Dovrebbe toccare ai vertici di Figc e Lega assumere decisioni, assumersi responsabilità. Dovrebbero essere loro a muoversi nel perimetro calcistico tenendo fuori tutti, compresi i presidenti che a volte parlano troppo, e a volte in silenzio parlano il triplo. Dovrebbe toccare a loro dar credibilità al campionato, assicurandone la regolarità che significa innanzitutto certezza e condizioni eguali per tutti i club. Non invece costruire sempre eccezioni (perché questa mica è la prima) ma ne sono totalmente e miseramente incapaci, come mostra di esserlo un intero Paese – dunque non solo Napoli nello specifico – se ad esempio il consolato Usa è costretto a emettere una nota per avvertire i connazionali del “potenziale pericolo” di ritrovarsi nel bel mezzo di una festa scudetto. Una festa scudetto.
Già, ci sarà la festa scudetto? Dipenderà dalla Lazio, dipenderà dall’Inter. E poi magari dipenderà dalla Salernitana e dal Napoli. Però. Indipendentemente dalle questioni campanilistiche – senza ritornare ancora una volta sulle accuse, i sospetti e i veleni che hanno caratterizzato questa lunga vigilia, senza voler prendere la parte dell’uno o dell’altro – bisogna fissare qualche punto. Punto uno: questa decisione ha completamente ammazzato una giornata di calcio che poteva essere vibrante, ne ha azzerato il pathos, ha preso a cazzotti la passione dei tifosi, ha anestetizzato emozioni, attese, palpitazioni. Come fosse una squallida differita. Perché se proprio fosse stato giusto e corretto (ma si fatica a comprendere) spostare la partita dal sabato alla domenica (spostando tra l’altro tante altre partite di tanti altri campionati non calcistici) perché non far disputare Napoli-Salernitana nello stesso orario di Inter-Lazio?
Già aver cambiato data – a due giorni dalla gara – ha creato un precedente pericoloso, ma almeno assicurare la contemporaneità delle due gare avrebbe regalato emozioni e imprevedibilità alla giornata, lasciando intatti i crismi della regolarità delle due partite. Ovvio che Napoli-Salernitana sarà inevitabilmente condizionata dal risultato del Meazza che arriverà trequarti d’ora prima del fischio d’inizio. E invece no, via libera all’orario sfalsato. E così si arriva al punto due: Napoli-Salernitana si gioca dopo Inter-Lazio perché così ha voluto – anzi preteso – chi ha pagato per assicurarsi i diritti tv. Perché nel calcio italiano comandano loro, le piattaforme televisive, le detentrici dei diritti tv e a questo punto dei diritti calcistici.
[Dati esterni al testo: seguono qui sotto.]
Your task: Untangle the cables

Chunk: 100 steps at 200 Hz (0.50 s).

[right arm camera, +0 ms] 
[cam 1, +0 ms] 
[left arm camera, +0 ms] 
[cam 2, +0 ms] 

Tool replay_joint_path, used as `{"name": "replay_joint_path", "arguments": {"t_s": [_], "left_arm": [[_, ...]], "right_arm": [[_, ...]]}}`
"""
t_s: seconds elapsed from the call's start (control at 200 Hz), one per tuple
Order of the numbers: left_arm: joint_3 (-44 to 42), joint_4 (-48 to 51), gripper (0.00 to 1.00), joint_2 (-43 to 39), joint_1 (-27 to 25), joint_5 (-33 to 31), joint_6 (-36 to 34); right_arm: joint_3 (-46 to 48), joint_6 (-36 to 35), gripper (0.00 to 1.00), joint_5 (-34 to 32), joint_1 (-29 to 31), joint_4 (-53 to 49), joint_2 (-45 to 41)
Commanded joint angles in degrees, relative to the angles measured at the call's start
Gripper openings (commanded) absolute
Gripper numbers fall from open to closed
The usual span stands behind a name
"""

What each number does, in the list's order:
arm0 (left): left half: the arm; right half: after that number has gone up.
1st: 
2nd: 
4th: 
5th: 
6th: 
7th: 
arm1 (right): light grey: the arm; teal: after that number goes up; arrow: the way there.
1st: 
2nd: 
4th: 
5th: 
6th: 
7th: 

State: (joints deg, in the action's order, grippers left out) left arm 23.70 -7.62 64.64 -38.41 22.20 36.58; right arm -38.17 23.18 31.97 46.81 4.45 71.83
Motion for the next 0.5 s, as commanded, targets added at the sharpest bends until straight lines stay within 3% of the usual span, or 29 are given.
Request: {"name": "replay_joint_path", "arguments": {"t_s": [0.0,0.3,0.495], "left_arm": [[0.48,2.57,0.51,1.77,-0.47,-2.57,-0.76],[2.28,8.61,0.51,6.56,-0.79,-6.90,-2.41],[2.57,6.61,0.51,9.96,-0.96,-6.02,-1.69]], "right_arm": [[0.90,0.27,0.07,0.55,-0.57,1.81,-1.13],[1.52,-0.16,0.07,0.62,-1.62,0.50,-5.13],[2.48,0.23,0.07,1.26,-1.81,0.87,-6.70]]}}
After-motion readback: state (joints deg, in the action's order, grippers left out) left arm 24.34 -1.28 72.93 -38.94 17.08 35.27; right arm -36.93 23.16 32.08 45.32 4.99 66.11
Tutto il resto è finzione. Tutti gli altri devono accodarsi: i club, i vertici di Figc e Lega, le istituzioni. E qui si arriva al punto tre: Napoli-Salernitana si gioca di domenica e non di sabato perché così in fondo voleva Aurelio De Laurentiis. È appena tornato da Los Angeles, s’è tenuto lontano (fisicamente) dall’agone nascondendosi con le dichiarazioni ma in fondo l’incessante e impetuoso pressing ha dato i frutti sperati. Perché sporcarsi le mani, perché sprecare la voce? Si gioca di domenica, si gioca dopo la Lazio. E così se Sarri fa la (dis)grazia, si festeggia prima ancora di cominciare. E magari così si completa al meglio la docuserie tv che attende l’ultimo atto e la festa scudetto nello stadio Maradona e negli spogliatoi darebbe valore aggiunto alla produzione.
Ecco, ma perché non dirlo dall’inizio, perché non manifestare questo desiderio senza trincerarsi dietro inesistenti motivazioni, senza aggrapparsi alle istituzioni? “Il Napoli deve vincere lo scudetto giocando nel suo stadio”. Si sarebbe almeno fatto a meno di questa tragicomica commedia all’italiana. Quella nella quale il presidente della Figc resta in silenzio e il presidente della Lega A si cala le braghe. Quella in cui i sindaci giocano a fare i presidenti, i presidenti si vestono da prefetti e i prefetti scendono in piazza per fare i vigili urbani.